Sorting the data on the basis of the discriminant scores is relatively easy. Samples with discriminant scores greater than dso belong to one group. Samples with discriminant scores smaller than dso belong to the other. In practice, some fraction of samples tends to be misclassified due to overlaps in the variance of the two or more groups.
There are several assumptions that must be met for the discriminant function analysis to be valid:
1. The random x variables must be normally distributed for each group.
2. The probability of an unknown sample belonging to any group is equal.
3. The variances and covariances of the variables in each group must be equal.

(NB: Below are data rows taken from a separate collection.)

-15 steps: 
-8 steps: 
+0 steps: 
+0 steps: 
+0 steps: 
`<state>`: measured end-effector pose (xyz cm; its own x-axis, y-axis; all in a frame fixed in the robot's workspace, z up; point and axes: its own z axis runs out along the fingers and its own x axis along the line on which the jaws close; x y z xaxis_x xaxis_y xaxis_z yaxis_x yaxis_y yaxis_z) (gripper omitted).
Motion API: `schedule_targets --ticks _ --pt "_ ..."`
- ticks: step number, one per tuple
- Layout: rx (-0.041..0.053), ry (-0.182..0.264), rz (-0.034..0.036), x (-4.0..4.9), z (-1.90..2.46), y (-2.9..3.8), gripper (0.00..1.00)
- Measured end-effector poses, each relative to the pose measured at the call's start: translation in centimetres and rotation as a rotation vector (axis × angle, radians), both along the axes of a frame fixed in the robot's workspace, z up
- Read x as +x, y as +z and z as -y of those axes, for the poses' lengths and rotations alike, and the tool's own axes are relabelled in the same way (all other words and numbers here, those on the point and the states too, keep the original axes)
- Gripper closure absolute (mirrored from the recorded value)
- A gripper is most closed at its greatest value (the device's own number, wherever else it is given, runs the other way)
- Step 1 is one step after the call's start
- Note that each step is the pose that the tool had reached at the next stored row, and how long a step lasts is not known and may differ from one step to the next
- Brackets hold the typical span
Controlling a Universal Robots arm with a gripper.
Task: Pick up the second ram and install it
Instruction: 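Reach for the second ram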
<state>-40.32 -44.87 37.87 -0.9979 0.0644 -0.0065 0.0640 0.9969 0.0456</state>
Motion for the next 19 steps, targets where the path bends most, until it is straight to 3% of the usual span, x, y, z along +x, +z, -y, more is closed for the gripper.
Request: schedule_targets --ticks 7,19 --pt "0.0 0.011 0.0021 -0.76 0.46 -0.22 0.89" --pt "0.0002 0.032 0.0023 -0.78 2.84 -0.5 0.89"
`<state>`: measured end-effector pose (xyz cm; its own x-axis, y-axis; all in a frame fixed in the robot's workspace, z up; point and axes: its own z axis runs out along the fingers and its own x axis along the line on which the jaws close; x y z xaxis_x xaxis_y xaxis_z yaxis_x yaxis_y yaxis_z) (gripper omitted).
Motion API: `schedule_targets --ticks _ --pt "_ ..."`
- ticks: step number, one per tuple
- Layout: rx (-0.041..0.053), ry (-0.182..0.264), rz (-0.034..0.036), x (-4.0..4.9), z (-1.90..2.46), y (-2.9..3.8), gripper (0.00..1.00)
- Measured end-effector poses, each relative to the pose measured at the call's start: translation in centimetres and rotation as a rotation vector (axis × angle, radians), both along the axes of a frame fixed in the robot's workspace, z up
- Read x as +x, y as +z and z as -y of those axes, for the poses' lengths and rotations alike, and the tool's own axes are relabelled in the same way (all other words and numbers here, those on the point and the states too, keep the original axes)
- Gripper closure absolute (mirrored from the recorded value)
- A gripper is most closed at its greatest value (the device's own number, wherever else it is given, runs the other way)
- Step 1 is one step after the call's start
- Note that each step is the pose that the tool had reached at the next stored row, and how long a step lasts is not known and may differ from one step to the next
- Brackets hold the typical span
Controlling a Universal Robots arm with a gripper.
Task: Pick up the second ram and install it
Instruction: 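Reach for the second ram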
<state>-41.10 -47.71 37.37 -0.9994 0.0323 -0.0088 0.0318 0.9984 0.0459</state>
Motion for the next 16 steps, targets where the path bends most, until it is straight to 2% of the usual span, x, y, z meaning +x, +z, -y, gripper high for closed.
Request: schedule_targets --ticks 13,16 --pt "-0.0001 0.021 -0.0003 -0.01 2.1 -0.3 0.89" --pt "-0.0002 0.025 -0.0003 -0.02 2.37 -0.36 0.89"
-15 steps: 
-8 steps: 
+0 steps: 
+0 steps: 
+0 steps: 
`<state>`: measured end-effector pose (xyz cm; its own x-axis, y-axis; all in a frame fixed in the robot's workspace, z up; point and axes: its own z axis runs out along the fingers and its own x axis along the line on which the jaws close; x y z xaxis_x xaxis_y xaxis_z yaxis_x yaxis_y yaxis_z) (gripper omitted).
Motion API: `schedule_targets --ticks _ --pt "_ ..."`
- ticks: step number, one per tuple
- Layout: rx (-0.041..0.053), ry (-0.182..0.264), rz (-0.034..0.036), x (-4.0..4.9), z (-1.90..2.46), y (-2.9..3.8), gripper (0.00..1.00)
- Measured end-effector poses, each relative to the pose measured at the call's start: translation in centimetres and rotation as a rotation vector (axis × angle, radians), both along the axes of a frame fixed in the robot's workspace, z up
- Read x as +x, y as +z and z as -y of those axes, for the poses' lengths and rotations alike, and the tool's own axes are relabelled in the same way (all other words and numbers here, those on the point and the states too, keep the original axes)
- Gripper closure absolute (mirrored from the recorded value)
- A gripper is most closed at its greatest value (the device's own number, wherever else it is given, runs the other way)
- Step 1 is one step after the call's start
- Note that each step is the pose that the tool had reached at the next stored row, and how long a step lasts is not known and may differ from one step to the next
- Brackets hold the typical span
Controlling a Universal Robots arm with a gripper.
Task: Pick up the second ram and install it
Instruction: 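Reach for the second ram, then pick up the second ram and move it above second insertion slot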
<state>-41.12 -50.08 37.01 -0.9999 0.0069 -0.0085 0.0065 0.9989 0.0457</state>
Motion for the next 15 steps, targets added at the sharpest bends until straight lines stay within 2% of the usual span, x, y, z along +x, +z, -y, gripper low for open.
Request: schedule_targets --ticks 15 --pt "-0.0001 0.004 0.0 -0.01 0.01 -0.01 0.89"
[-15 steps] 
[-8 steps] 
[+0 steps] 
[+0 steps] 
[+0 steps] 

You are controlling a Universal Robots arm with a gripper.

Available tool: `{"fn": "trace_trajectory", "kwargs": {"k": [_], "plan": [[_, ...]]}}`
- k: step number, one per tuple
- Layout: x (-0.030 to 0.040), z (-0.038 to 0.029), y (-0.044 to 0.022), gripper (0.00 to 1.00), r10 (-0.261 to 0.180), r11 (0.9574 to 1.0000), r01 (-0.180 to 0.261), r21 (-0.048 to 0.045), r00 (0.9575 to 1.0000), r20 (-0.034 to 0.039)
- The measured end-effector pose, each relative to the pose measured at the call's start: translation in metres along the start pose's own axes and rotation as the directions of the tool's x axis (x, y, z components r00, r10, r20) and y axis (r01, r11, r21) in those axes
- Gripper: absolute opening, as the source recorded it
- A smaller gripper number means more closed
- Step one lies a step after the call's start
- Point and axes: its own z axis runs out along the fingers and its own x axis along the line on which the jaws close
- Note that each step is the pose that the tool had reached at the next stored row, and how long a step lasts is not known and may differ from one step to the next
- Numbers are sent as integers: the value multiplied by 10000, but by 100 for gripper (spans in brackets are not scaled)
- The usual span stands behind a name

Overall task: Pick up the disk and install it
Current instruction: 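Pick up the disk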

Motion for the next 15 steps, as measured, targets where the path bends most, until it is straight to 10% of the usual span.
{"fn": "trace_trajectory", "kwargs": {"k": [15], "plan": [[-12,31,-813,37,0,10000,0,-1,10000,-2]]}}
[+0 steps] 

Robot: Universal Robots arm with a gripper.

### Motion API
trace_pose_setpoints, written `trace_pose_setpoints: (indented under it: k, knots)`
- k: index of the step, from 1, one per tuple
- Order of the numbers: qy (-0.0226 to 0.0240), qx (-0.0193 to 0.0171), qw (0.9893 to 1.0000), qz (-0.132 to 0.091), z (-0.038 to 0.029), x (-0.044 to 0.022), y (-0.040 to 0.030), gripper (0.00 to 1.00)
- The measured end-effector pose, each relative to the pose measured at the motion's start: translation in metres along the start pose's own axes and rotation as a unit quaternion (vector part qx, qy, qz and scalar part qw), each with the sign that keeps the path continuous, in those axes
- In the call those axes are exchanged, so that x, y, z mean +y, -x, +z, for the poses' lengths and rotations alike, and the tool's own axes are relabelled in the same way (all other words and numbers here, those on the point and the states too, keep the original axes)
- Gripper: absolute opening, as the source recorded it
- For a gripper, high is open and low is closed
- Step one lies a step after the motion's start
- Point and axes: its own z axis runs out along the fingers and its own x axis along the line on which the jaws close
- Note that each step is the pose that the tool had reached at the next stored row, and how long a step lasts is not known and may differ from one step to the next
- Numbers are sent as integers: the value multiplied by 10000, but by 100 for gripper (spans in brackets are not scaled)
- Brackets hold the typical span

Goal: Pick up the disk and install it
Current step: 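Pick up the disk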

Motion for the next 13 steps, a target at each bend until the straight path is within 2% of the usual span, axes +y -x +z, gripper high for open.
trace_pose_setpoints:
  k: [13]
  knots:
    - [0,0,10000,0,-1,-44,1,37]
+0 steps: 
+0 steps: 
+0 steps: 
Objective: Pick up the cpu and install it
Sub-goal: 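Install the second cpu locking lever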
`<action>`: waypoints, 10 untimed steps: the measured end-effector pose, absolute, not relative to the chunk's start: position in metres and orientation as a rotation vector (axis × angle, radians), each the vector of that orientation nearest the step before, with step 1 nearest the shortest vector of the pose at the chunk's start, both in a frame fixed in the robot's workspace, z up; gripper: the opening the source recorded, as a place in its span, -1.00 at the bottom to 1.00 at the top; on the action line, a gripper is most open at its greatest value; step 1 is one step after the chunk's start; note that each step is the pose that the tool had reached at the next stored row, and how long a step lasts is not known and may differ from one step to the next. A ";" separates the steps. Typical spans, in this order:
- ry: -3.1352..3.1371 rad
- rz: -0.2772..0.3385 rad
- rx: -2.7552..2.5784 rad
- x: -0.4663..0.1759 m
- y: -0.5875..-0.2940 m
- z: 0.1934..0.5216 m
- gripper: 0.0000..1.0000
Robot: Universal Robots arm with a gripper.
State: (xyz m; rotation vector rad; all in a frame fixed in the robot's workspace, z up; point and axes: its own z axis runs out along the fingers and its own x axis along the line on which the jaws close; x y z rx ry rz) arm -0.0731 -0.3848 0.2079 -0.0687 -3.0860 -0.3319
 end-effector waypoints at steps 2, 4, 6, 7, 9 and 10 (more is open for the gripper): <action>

4. None of the samples used to calculate the function were misclassified.
As with multiple linear regression, the discriminant functions can be found using forced, or stepwise procedures (forward, backward or all function methods). See the multiple linear regression notes for additional detail.
The discriminant function problem suffers from drawbacks similar to that of multiple linear regression: instability of discriminant weights and colinearity (see multiple regression problems). Despite this, it does not appear to be customary to calculate confidence intervals for the discriminant weights or discriminant scores. Nor is it customary to calculate measure of error such as the rmse. The errors in the model are generally reported as percentages of misclassifications, that is members of group one assigned to group two and vice versa.
The best way to avoid potential problems with the method is to:
(1) Be aware of the degree of correlation between the x variables. Avoid using variables that are obviously highly correlated.
(2) Use a stepwise procedure for model development.
(3) Always test the model using independent data to determine
if the terms in the
equation are valid. This is often referred to as a cal-val
strategy. Use one data set for calibration, and a second for validation.
A third problem inherent in multiple linear regression arises from a weakness of the least squares procedure. As we add each additional term to the equation, the remaining residual variance in y must always decreases. Some of this decrease is due to a true relationship, but some of it is due to random chance. Our best defense against this problem is to use the approaches described in 2 and 3 above.
The greater the distance between the multivariate means of the k groups, the greater the potential significance of the discriminant function. Significance of the model is based on an F-ratio in the same was as for ANOVA or regression analysis. (See the lecture notes on ANOVA analysis and Multiple Regression Analysis for additional information). The numerator of the F-ratio has k degrees of freedom where k is the number of variables, while the denominator has (N - k-1) degrees of freedom, where (N = n1 + n2) is the combined number of samples in both groups.